«Un’esperienza fuori dall’ordinario, una delle emozioni più forti della mia vita».
L’intervista a Francesca Abbiati, che sabato 7 è stata sul palco della cerimonia di apertura delle Olimpiadi
Con queste parole si esprime Francesca Abbiati, che sabato 7 febbraio ha vissuto qualcosa di unico che porterà nel cuore per l’intera esistenza. Infatti ha avuto l’onore di ballare sul palco durante la cerimonia di apertura delle Olimpiadi Milano Cortina allo stadio di San Siro a Milano. L’evento ha radunato una serie di personalità che, note a livello nazionale, appartengono a politica, sport, musica, spettacolo. Non ultimo, all’evento ha presenziato il presidente della Repubblica Sergio Mattarella, che ha aperto ufficialmente i Giochi olimpici invernali in un San Siro sold out. Il Capo dello Stato è sbarcato allo stadio su un tram guidato da Valentino Rossi. Oltre due miliardi di telespettatori davanti agli schermi si sono goduti la sfilata degli atleti di 93 Paesi e hanno assistito all’arrivo della premier Giorgia Meloni, con la presenza del vicepresidente Usa James David Vance e del segretario generale Onu Antonio Guterres. Laura Pausini ha interpretato l’inno di Mameli e fra gli artisti sono intervenuti Mariah Carey, Andrea Bocelli, Ghali, Pierfrancesco Favino, Sabrina Impacciatore e la voce narrante di Matilda De Angelis.

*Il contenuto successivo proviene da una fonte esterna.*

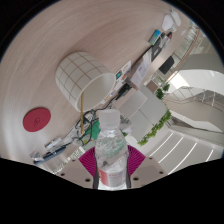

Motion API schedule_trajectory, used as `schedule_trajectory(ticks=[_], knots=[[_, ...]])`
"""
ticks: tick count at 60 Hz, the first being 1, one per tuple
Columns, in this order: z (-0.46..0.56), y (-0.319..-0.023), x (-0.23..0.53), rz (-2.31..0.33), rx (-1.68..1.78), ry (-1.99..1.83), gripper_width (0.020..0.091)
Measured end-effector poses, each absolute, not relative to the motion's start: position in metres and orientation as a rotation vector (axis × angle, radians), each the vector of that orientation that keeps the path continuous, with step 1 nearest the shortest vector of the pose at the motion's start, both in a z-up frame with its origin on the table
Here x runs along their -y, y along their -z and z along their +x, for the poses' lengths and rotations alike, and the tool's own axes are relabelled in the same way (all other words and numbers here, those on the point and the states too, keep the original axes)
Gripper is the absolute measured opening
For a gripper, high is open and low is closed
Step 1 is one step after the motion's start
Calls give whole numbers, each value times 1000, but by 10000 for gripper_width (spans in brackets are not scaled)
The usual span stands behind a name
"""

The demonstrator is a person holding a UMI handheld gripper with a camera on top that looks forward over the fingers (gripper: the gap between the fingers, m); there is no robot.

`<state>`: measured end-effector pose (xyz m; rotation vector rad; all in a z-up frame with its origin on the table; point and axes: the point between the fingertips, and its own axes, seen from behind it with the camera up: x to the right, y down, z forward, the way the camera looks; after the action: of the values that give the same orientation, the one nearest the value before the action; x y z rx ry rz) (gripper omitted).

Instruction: Pour water

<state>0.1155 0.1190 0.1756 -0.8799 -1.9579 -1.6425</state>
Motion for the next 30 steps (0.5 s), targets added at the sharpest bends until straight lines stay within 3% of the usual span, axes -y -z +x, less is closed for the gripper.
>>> schedule_trajectory(ticks=[10,16,23,24,28,30], knots=[[113,-173,-124,-898,2009,1642,366],[116,-176,-124,-1088,1865,1542,366],[118,-227,-133,-1399,1297,1249,368],[114,-253,-148,-1429,1290,1173,367],[127,-297,-153,-1533,925,889,378],[136,-295,-129,-1532,694,749,412]])
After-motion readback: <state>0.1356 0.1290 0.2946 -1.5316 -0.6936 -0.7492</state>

I momenti più colorati e suggestivi li hanno creati comunque i balli, ai quali ha contribuito anche Abbiati insieme a 240 performer, con un mix di arie della musica classica italiana fra Puccini e Vivaldi, per l’occasione uniti in un unico brano.
«Non trovo le parole per descrivere la potenza di quello che ho provato – continua Abbiati – la De Angelis, bravissima attrice di cinema, è stata la nostra guida, mentre la straordinaria Mariah Carey al centro della scena cantava “Nel blu dipinto di blu – volare” di Domenico Modugno. Nell’estate 2025 mi sono iscritta ai casting. Già allora sapevo che tutti i prescelti avrebbero partecipato come volontari. Alla cerimonia ci hanno distribuito negli 8 gruppi che si sono esibiti, ognuno dei quali aveva 30 persone. Ogni gruppo rappresentava un’eccellenza italiana: il tema del mio era il Carnevale di Venezia. Che onore indossare abiti così particolari ed eleganti, unici nel loro sapore antico, e che colpo d’occhio vedere che le donne erano munite di ventaglio e gli uomini di bastone come il doge. La coreografia era straordinaria e il pubblico ha assistito a uno spettacolo incredibile».

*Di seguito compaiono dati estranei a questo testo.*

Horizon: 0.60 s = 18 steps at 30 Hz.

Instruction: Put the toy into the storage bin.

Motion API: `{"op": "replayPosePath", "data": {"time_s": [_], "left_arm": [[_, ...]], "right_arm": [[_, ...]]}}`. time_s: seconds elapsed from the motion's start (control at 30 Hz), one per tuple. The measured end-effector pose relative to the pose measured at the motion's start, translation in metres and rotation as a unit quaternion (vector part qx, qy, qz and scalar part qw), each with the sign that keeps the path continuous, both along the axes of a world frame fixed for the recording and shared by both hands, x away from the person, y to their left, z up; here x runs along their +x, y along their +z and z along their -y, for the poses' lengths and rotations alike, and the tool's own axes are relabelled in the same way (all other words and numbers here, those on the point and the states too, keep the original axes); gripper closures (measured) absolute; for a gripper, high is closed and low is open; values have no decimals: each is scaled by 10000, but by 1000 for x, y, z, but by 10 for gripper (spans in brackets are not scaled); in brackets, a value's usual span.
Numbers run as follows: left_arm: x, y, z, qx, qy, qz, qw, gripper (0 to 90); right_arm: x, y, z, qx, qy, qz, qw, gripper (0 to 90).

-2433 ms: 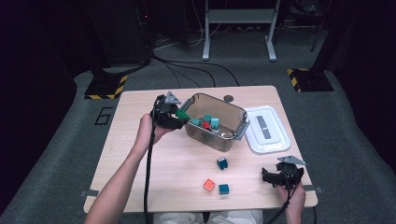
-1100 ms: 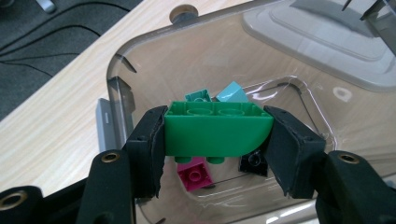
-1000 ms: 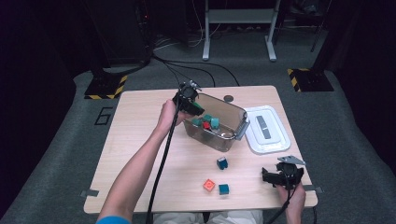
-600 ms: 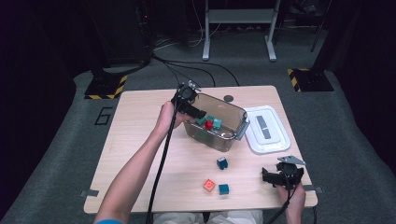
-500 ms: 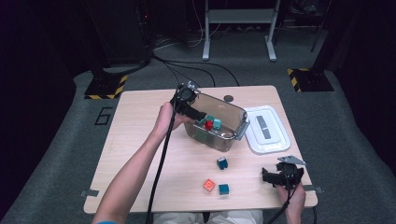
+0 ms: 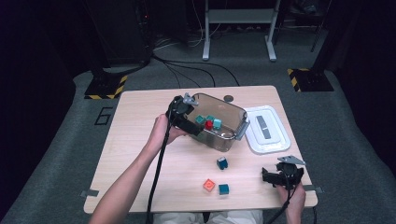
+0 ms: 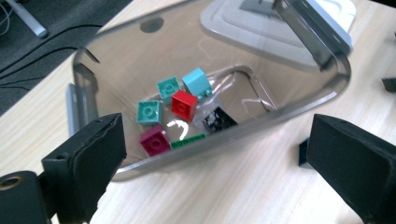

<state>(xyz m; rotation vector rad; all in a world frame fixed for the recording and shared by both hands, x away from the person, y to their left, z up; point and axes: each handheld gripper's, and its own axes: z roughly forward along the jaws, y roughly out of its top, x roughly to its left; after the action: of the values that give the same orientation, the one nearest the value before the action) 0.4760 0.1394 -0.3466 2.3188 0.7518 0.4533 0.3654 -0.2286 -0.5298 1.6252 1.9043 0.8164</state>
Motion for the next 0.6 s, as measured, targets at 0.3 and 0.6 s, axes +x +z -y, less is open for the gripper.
{"op": "replayPosePath", "data": {"time_s": [0.3,0.6], "left_arm": [[-15,-31,-5,68,10,-260,9996,17],[-33,-61,-1,105,-107,-557,9983,5]], "right_arm": [[0,0,0,0,-5,-1,10000,4],[0,0,0,0,-7,-2,10000,5]]}}
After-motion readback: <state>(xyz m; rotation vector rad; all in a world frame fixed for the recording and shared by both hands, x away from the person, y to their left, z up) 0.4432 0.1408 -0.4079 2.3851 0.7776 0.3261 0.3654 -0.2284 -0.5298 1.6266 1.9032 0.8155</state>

Il cammino preparatorio ha costretto Abbiati a un sacrificio non indifferente poiché, data la caratura dell’evento, tutto andava preparato senza sbavature. Le prove si svolgevano a Milano:
«Fino a Natale ci trovavamo ogni 2 settimane, poi una volta a settimana e alla fine ogni giorno per 7 giorni di fila. Mi è costato muovermi da Arona, ma la soddisfazione finale ha ripagato ogni sforzo. Inoltre volta dopo volta si consolidavano legami di amicizia. Noi che lo abbiamo vissuto in prima persona abbiamo scritto una storia nella storia. Quando le luci si sono spente avevamo il magone: potremmo vederci ancora, ma non vivremo mai più qualcosa di così colossale. A me è sempre piaciuto il ballo, lo considero il mio mondo. Quando lessi l’annuncio, non si capiva bene che cosa saremmo andati a fare, ma sono una persona curiosa di provare esperienze sempre nuove. Ho dato il massimo respirando un clima dinamico, creativo, curioso, effervescente. I complimenti finali che sono stati rivolti a tutto il gruppo hanno rappresentato la ciliegina sulla torta».